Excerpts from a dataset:
···
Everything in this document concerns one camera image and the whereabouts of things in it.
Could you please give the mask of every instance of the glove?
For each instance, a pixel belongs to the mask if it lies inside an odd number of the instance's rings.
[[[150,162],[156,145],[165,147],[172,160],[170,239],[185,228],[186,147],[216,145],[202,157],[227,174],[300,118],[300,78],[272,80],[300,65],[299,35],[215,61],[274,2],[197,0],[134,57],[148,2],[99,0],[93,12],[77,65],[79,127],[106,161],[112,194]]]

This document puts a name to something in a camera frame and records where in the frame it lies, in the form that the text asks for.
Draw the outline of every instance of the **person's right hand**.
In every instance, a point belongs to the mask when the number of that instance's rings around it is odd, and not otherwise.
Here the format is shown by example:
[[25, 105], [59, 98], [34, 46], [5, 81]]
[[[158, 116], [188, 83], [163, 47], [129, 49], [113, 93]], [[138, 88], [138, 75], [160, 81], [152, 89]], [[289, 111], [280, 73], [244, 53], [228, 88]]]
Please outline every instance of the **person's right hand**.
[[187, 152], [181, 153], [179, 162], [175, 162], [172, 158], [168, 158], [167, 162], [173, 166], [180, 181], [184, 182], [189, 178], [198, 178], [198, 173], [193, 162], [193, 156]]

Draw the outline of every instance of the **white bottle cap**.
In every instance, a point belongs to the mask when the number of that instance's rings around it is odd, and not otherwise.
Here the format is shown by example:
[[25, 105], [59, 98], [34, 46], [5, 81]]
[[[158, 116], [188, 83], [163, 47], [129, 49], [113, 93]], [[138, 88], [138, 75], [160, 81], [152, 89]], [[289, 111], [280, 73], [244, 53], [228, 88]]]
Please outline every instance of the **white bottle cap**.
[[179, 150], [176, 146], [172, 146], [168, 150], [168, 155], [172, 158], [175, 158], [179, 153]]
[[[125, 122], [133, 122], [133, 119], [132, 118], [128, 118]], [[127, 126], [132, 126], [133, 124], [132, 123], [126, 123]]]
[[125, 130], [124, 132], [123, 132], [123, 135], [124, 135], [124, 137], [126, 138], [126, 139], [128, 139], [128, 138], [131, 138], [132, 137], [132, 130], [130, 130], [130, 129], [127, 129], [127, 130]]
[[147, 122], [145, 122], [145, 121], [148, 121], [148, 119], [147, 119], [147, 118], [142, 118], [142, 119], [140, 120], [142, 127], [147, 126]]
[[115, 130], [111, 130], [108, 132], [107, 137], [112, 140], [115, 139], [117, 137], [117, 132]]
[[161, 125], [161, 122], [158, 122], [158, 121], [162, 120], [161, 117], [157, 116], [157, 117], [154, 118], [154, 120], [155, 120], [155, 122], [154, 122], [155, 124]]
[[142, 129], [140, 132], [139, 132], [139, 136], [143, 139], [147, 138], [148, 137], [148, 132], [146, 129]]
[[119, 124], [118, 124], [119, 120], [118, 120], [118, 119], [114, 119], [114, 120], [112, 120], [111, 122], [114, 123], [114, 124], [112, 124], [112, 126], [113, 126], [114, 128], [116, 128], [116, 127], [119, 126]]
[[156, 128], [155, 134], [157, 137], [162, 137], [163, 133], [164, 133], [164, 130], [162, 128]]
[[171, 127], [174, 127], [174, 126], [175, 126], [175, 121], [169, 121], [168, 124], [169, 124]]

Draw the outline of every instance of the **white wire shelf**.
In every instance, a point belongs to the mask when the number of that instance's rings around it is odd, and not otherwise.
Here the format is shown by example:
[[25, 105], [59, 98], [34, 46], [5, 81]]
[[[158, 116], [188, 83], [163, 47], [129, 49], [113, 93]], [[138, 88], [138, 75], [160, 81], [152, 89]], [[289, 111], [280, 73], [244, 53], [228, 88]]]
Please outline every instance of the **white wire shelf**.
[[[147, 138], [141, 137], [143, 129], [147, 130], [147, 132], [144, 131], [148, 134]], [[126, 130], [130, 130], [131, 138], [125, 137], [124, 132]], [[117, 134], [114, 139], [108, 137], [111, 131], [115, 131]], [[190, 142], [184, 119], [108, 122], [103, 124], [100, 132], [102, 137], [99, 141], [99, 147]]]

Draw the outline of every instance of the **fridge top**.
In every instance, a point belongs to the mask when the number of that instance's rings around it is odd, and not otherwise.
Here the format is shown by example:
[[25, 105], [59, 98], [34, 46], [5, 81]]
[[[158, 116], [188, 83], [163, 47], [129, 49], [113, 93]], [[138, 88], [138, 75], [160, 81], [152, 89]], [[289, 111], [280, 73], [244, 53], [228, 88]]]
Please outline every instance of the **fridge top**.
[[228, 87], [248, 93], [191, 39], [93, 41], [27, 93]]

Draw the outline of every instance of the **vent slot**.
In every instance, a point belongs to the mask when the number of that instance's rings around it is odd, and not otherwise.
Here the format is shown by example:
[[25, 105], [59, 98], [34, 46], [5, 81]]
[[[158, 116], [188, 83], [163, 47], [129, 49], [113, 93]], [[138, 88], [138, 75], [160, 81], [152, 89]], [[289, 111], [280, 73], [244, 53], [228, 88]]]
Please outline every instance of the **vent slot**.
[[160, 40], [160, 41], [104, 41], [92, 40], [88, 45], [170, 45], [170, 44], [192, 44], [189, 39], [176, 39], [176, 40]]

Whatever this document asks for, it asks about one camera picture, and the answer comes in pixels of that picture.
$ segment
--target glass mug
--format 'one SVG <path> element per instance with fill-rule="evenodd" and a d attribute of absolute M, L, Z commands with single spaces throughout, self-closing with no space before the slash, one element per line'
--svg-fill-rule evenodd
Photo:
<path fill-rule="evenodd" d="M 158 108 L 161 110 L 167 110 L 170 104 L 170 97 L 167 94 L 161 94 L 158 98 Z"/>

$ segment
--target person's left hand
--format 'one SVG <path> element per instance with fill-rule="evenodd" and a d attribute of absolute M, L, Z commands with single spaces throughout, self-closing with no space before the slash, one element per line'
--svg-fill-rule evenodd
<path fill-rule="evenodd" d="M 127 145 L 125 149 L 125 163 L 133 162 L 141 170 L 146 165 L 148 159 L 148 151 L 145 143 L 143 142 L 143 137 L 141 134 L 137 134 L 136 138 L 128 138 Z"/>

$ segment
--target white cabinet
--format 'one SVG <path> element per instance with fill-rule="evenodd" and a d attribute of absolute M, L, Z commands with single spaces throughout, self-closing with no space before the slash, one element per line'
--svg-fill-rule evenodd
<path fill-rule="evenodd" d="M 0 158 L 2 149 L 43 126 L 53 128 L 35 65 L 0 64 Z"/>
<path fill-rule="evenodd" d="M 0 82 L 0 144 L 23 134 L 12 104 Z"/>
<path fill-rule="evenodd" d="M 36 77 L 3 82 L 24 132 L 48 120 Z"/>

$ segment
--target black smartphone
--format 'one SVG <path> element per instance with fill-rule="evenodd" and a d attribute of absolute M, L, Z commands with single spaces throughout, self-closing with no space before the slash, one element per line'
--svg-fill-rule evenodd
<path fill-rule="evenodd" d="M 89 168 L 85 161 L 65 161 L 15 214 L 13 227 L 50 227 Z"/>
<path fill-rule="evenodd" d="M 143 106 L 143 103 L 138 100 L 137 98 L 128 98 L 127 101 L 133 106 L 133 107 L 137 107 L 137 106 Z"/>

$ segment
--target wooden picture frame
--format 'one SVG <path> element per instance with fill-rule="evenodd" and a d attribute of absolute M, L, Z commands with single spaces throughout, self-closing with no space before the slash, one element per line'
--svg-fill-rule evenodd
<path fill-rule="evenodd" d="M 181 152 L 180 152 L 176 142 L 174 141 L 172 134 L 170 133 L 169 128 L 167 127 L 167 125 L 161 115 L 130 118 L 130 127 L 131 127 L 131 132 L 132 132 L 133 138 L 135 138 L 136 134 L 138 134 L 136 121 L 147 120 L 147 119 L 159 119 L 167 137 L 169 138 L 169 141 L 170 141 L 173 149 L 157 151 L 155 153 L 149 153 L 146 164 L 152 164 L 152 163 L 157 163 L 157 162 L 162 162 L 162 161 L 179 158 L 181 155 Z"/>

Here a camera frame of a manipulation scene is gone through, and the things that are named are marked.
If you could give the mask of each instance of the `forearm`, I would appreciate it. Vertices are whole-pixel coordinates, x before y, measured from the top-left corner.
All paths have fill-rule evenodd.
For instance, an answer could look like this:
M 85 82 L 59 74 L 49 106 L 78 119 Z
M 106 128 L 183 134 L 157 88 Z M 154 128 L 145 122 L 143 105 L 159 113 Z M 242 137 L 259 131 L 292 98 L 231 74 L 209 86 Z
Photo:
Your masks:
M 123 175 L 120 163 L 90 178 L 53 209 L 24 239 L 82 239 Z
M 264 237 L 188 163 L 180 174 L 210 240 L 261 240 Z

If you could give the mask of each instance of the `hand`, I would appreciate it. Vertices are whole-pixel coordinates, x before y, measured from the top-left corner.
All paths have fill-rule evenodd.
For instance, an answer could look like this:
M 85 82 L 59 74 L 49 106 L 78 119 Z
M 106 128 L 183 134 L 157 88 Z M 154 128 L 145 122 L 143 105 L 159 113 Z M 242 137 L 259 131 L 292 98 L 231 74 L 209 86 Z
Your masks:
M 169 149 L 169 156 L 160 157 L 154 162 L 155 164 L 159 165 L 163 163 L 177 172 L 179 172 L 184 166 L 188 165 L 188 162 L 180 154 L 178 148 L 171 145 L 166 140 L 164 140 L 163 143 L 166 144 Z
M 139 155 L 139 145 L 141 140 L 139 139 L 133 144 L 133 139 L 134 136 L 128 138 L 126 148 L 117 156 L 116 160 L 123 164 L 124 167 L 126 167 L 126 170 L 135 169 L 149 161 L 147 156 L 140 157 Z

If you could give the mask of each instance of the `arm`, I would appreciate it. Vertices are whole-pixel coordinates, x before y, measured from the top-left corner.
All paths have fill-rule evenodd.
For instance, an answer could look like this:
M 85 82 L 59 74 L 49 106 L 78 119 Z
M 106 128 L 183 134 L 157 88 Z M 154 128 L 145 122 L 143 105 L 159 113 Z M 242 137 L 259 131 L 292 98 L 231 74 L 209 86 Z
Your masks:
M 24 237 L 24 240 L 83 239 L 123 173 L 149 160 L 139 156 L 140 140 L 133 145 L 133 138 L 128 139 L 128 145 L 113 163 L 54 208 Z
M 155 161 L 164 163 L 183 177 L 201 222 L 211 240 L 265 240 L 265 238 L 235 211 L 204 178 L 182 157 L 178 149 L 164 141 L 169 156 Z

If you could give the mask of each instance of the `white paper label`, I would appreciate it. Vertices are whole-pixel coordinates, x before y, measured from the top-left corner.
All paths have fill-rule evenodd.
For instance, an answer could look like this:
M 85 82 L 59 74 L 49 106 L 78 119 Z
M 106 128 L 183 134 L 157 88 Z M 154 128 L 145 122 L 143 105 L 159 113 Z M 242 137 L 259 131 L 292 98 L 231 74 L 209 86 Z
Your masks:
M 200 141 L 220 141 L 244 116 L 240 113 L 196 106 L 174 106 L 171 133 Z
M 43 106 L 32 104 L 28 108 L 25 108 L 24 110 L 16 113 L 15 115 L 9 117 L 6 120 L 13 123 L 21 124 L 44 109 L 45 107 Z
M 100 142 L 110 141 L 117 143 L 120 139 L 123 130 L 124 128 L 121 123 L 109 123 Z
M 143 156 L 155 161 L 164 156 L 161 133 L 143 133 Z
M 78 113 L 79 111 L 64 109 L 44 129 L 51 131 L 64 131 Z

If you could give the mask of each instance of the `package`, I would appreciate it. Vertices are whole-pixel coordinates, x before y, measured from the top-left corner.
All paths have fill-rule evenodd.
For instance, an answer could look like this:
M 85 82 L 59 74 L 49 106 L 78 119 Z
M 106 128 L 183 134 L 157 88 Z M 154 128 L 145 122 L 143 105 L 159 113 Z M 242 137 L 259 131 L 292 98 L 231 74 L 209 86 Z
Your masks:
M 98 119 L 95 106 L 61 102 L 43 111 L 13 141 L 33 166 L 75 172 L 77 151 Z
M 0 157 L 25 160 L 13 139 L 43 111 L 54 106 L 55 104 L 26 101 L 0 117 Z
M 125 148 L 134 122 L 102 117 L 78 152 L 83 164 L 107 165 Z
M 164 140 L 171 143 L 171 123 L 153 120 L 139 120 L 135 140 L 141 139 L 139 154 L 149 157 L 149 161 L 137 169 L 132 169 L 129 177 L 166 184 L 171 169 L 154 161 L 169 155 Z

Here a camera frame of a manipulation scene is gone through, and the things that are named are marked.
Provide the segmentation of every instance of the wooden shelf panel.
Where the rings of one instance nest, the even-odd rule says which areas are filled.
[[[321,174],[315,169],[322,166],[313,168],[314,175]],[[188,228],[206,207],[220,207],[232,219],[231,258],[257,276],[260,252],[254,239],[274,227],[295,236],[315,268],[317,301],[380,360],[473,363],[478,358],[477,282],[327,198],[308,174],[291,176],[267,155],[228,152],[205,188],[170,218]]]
···
▶ [Try it]: Only the lines above, from the first through the one holding "Could you please", are to be output, and they must be copied exactly.

▶ [Finished exercise]:
Everything in this document concerns one camera image and the whereabouts of things in it.
Could you please give the mask of every instance of the glove?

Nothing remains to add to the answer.